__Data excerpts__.
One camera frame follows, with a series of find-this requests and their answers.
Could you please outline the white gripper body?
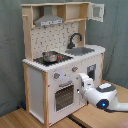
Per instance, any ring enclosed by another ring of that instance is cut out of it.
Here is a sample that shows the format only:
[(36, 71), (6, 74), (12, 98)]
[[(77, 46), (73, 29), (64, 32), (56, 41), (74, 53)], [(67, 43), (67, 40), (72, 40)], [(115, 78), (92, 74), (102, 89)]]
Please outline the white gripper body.
[(79, 93), (84, 95), (85, 92), (94, 87), (93, 79), (85, 73), (79, 74)]

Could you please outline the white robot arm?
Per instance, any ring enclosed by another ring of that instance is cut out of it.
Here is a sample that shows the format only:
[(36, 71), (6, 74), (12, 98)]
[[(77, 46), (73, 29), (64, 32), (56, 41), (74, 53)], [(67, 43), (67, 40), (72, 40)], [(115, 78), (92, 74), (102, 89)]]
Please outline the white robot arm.
[(114, 85), (104, 83), (95, 87), (93, 79), (85, 73), (80, 73), (79, 79), (79, 91), (86, 103), (106, 112), (128, 112), (128, 103), (118, 101), (117, 89)]

__Task directions__. Print the entries above exactly, leaving pictures out.

__Your response__.
One camera frame follows, with a series of find-this requests and their answers.
Could you please outline the white gripper body?
Per instance, any ring enclosed by another ring of that instance is cut out of it.
Here is a sample that shows the format only:
[(36, 71), (6, 74), (12, 98)]
[[(77, 46), (73, 29), (64, 32), (56, 41), (74, 53)], [(67, 43), (67, 40), (72, 40)], [(115, 78), (92, 74), (102, 89)]]
Please outline the white gripper body.
[(79, 93), (84, 95), (85, 92), (94, 87), (93, 79), (85, 73), (79, 74)]

Could you please outline the white robot arm?
Per instance, any ring enclosed by another ring of that instance is cut out of it.
Here is a sample that shows the format only:
[(36, 71), (6, 74), (12, 98)]
[[(77, 46), (73, 29), (64, 32), (56, 41), (74, 53)], [(67, 43), (67, 40), (72, 40)], [(115, 78), (92, 74), (102, 89)]]
Please outline the white robot arm.
[(114, 85), (104, 83), (95, 87), (93, 79), (85, 73), (80, 73), (79, 79), (79, 91), (86, 103), (106, 112), (128, 112), (128, 103), (118, 101), (117, 89)]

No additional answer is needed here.